一.文本挖掘的一般过程

参考:

http://www.sthda.com/english/wiki/text-mining-and-word-cloud-fundamentals-in-r-5-simple-steps-you-should-know

看看这45篇文章有啥规律

把tcga大计划的CNS级别文章标题画一个词云

Step 1: Create a text file

本地文件,或者来源于网络。

Step 2 : Install and load the required packages

# Install
install.packages("tm")  # for text mining
install.packages("SnowballC") # for text stemming
install.packages("wordcloud") # word-cloud generator 
install.packages("RColorBrewer") # color palettes
# Load
library("tm")
library("SnowballC")
library("wordcloud")
library("RColorBrewer")

Step 3 : Text mining

#读入本地文件
text <- readLines('data/text/text.txt')
# Read the text file from internet
filePath <- "http://www.sthda.com/sthda/RDoc/example-files/martin-luther-king-i-have-a-dream-speech.txt"
text <- readLines(filePath)
# Load the data as a corpus
docs <- Corpus(VectorSource(text))

VectorSource(x)函数:向量源将向量x的每个元素解释为一个文档。

其他读入函数:

  • read.csv() isused for reading comma-separated value (csv) files, where a comma “,” is used a field separator
  • read.delim() is used for reading tab-separated values (.txt) files

Inspect the content of the document

inspect(docs)

文本转换

清理文本数据首先要进行转换,比如从文本中删除特殊字符。这是通过使用tm_map()函数将特殊字符如“/”、“@”和“|”替换为空格来完成的。下一步是删除不必要的空格,并将文本转换为小写。

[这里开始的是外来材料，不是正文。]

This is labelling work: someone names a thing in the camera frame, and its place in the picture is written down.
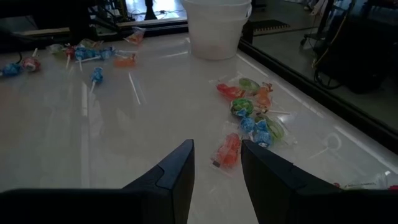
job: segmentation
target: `plastic wrapper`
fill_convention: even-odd
[[[135,45],[140,44],[144,39],[145,29],[140,27],[133,27],[132,31],[133,33],[130,36],[124,38],[124,40]]]
[[[102,45],[103,41],[94,41],[94,40],[90,40],[90,39],[83,39],[80,41],[80,43],[78,44],[78,47],[84,47],[87,49],[97,49],[98,47],[100,47]]]
[[[231,175],[240,162],[241,135],[239,126],[225,122],[217,150],[211,156],[211,166]]]
[[[389,171],[370,177],[362,177],[342,187],[345,190],[398,190],[398,175]]]
[[[136,65],[137,52],[117,51],[113,60],[115,67],[133,67]]]

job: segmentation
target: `red lollipop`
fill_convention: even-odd
[[[66,67],[68,69],[70,59],[75,57],[75,49],[73,47],[68,47],[65,50],[65,54],[68,56],[67,67]]]

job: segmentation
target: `plastic bucket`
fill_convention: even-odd
[[[182,4],[210,19],[234,20],[246,17],[251,0],[182,0]]]
[[[199,58],[222,60],[234,57],[238,49],[243,25],[251,15],[251,5],[242,15],[224,16],[212,14],[197,8],[186,0],[183,6],[187,11],[191,53]]]

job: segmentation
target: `white table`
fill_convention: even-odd
[[[238,52],[229,60],[201,60],[190,55],[187,37],[145,39],[130,69],[109,60],[84,63],[83,73],[75,63],[65,70],[65,61],[43,50],[41,72],[1,80],[0,190],[121,188],[192,138],[196,173],[188,222],[256,223],[241,165],[232,177],[210,167],[224,122],[236,122],[210,80],[239,75],[273,83],[274,109],[292,112],[294,119],[284,122],[297,144],[272,148],[276,154],[341,185],[398,173],[395,154],[252,58]],[[137,50],[125,41],[104,45]],[[16,59],[0,55],[1,66]],[[98,66],[104,82],[90,94],[89,74]]]

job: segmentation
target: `floor mat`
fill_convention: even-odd
[[[275,19],[252,22],[252,25],[253,25],[254,36],[273,34],[277,32],[284,32],[290,30],[289,24],[286,24],[284,22]]]

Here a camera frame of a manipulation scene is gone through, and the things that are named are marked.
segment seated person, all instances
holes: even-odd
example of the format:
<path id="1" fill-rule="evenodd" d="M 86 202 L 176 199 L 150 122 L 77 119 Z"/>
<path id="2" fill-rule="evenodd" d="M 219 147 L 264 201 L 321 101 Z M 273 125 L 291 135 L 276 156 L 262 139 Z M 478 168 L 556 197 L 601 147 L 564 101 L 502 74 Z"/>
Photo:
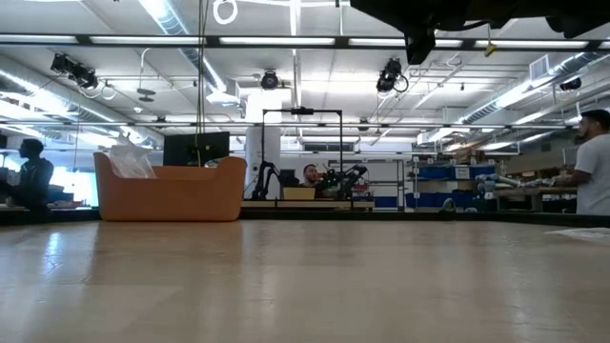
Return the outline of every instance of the seated person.
<path id="1" fill-rule="evenodd" d="M 309 164 L 303 168 L 303 183 L 299 186 L 307 188 L 315 188 L 320 182 L 317 175 L 317 169 L 315 165 Z M 315 198 L 329 198 L 331 193 L 328 190 L 315 190 Z"/>
<path id="2" fill-rule="evenodd" d="M 42 142 L 37 139 L 24 139 L 19 148 L 21 158 L 28 162 L 21 166 L 19 172 L 19 185 L 11 186 L 0 181 L 0 192 L 7 193 L 14 203 L 23 206 L 32 212 L 49 212 L 47 197 L 49 196 L 49 183 L 53 175 L 53 164 L 40 153 L 44 149 Z"/>

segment computer monitor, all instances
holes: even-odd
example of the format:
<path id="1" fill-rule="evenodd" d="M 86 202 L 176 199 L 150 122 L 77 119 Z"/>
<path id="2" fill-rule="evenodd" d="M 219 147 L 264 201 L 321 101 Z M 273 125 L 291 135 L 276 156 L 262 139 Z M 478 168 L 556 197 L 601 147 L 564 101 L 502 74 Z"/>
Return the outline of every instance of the computer monitor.
<path id="1" fill-rule="evenodd" d="M 227 157 L 230 137 L 228 132 L 200 133 L 195 145 L 194 134 L 165 136 L 163 165 L 198 166 L 197 154 L 201 157 L 201 166 L 210 160 Z"/>

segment black shirt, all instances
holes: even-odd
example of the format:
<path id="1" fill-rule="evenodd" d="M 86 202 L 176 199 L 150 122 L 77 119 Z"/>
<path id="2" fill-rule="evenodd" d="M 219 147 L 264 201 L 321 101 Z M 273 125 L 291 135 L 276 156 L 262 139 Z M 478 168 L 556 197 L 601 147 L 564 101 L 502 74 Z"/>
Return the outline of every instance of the black shirt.
<path id="1" fill-rule="evenodd" d="M 32 159 L 21 166 L 19 186 L 46 196 L 53 176 L 53 164 L 44 158 Z"/>

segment white plastic bag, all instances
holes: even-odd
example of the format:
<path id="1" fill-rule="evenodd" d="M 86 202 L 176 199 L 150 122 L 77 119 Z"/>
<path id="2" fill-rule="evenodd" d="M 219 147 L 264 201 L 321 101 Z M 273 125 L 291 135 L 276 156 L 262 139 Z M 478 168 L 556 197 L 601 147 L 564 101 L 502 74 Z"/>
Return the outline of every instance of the white plastic bag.
<path id="1" fill-rule="evenodd" d="M 140 148 L 122 134 L 111 147 L 112 170 L 124 178 L 155 178 L 151 162 L 147 158 L 148 149 Z"/>

toSpace <- content_transformer(function (x , pattern ) gsub(pattern, " ", x))
docs <- tm_map(docs, toSpace, "/")
docs <- tm_map(docs, toSpace, "@")
docs <- tm_map(docs, toSpace, "\\|")

tm_map()函数用于删除不必要的空格,将文本转换为小写,删除常见的停止词,如' The ', " we "。

“stopwords”的信息值接近于零,因为它们在语言中非常常见。在进一步分析之前,删除这类词是有用的。对于“stopwords”,支持的语言是丹麦语,荷兰语,英语,芬兰语,法语,德语,匈牙利语,意大利语,挪威语,葡萄牙语,俄语,西班牙语和瑞典语。语言名称区分大小写。

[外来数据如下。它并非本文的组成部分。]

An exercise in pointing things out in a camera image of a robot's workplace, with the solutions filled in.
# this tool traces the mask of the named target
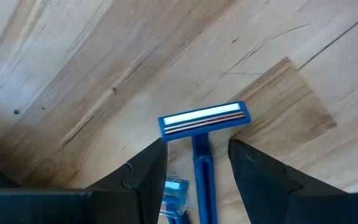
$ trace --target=wooden floor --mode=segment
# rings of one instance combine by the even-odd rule
[[[261,82],[283,63],[281,88]],[[236,133],[358,192],[358,1],[0,0],[0,169],[22,185],[86,187],[156,140],[159,116],[233,99],[256,119],[211,135],[219,222],[247,220]],[[192,180],[188,140],[169,150]]]

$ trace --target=razor head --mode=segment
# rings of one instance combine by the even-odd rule
[[[248,123],[250,123],[250,115],[243,101],[158,118],[164,141],[195,136]]]

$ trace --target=razor blade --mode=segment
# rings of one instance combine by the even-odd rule
[[[172,114],[158,119],[164,141],[247,123],[250,123],[250,115],[243,101]]]

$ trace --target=blue razor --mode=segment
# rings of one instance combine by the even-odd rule
[[[250,123],[243,101],[210,106],[158,118],[162,139],[191,137],[201,224],[217,224],[213,158],[208,133]]]

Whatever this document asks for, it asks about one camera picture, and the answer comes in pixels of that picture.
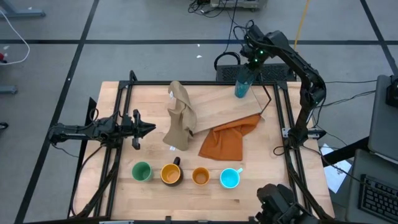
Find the orange towel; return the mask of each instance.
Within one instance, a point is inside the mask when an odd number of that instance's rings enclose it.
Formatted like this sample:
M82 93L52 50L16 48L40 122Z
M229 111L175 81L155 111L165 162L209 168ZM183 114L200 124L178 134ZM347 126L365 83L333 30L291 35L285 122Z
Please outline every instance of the orange towel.
M221 161L241 161L242 138L256 128L260 118L259 114L255 114L211 129L201 145L199 156Z

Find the mug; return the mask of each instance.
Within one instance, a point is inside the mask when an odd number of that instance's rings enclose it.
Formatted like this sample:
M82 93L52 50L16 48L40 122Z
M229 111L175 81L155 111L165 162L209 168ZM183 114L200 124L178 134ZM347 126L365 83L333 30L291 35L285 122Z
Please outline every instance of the mug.
M233 189L238 186L241 178L239 173L242 172L243 169L240 168L238 170L234 170L232 168L227 168L221 172L220 175L220 183L226 189Z
M183 172L180 168L180 161L181 159L176 157L172 164L166 164L163 166L160 172L160 177L165 185L174 187L181 183L183 179Z
M210 173L206 168L198 167L192 173L192 180L197 185L205 185L210 180Z
M131 171L132 177L140 182L152 180L154 173L152 167L146 162L138 162Z

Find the green mug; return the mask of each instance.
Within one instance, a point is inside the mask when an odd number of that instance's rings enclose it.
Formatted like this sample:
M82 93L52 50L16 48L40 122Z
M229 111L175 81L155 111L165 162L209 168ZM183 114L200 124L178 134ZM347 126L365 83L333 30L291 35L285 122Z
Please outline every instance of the green mug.
M152 167L146 162L138 162L132 168L132 177L140 182L147 182L152 180L154 172Z

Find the mug handle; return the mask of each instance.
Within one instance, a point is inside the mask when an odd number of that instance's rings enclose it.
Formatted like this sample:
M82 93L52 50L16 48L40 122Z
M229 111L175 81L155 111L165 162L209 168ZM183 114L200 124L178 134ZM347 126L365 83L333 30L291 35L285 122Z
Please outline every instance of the mug handle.
M177 166L179 166L180 165L180 162L181 162L181 159L177 156L175 159L174 159L174 164L175 165L177 165Z

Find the tan cloth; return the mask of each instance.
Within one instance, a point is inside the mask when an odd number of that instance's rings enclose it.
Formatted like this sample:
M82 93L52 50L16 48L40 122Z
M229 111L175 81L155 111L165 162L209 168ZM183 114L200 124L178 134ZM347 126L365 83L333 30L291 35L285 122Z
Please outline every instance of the tan cloth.
M188 139L192 138L192 130L197 125L197 115L192 109L187 90L180 82L173 81L168 91L173 91L176 102L174 109L168 109L171 124L163 142L185 151L188 149Z
M261 116L255 114L210 130L201 145L199 156L220 161L243 159L243 136L256 128Z

您还可以使用removeNumbers和removePunctuation参数删除数字和标点符号。

另一个重要的预处理步骤是使文本词干化,将单词还原为词根形式。换句话说,这个过程去掉单词的后缀,使其变得简单,并获得共同的起源。例如,词干提取过程将单词“moving”、“moved”和“movement”还原为词根词“move”。

# 将文本转换为小写
docs <- tm_map(docs, content_transformer(tolower))
# Remove numbers
docs <- tm_map(docs, removeNumbers)
# 去掉英语中常见的停顿词
docs <- tm_map(docs, removeWords, stopwords("english"))
# Remove your own stop word
# specify your stopwords as a character vector
docs <- tm_map(docs, removeWords, c("blabla1", "blabla2")) 
# Remove punctuations
docs <- tm_map(docs, removePunctuation)
# Eliminate extra white spaces
docs <- tm_map(docs, stripWhitespace)
# Text stemming
# docs <- tm_map(docs, stemDocument)

Step 4 : Build a term-document matrix

清理完文本数据后,下一步是统计每个单词出现的次数,以确定流行或趋势主题。使用文本挖掘包中的函数TermDocumentMatrix(),您可以构建一个文档矩阵——一个包含单词频率的表。

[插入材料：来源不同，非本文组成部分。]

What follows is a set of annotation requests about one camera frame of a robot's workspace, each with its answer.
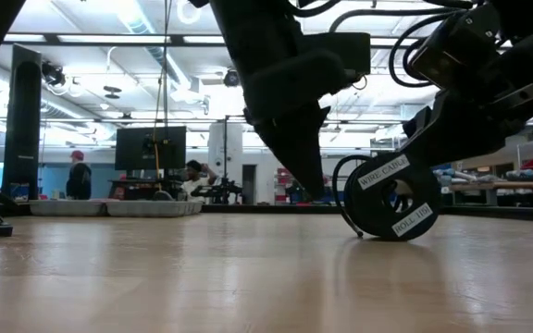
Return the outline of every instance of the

TermDocumentMatrix()可以如下使用:

dtm <- TermDocumentMatrix(docs)
m <- as.matrix(dtm)
v <- sort(rowSums(m),decreasing=TRUE)
d <- data.frame(word = names(v),freq=v)
head(d, 10)

Step 5 : 

Generate the Word cloud

单词的重要性可以用单词云来说明,如下所示:

set.seed(1234)
wordcloud(words = d$word, freq = d$freq, min.freq = 1,
          max.words=200, random.order=FALSE, rot.per=0.35, 
          colors=brewer.pal(8, "Dark2"))

Word Association

相关性是一种统计技术,它可以证明成对的变量是否以及多大程度上是相关的。这种技术可以有效地用于分析哪些单词与调查回答中最频繁出现的单词联系在一起,这有助于查看这些单词周围的上下文。

# Find associations 
findAssocs(TextDoc_dtm, terms = c("good","work","health"), corlimit = 0.25)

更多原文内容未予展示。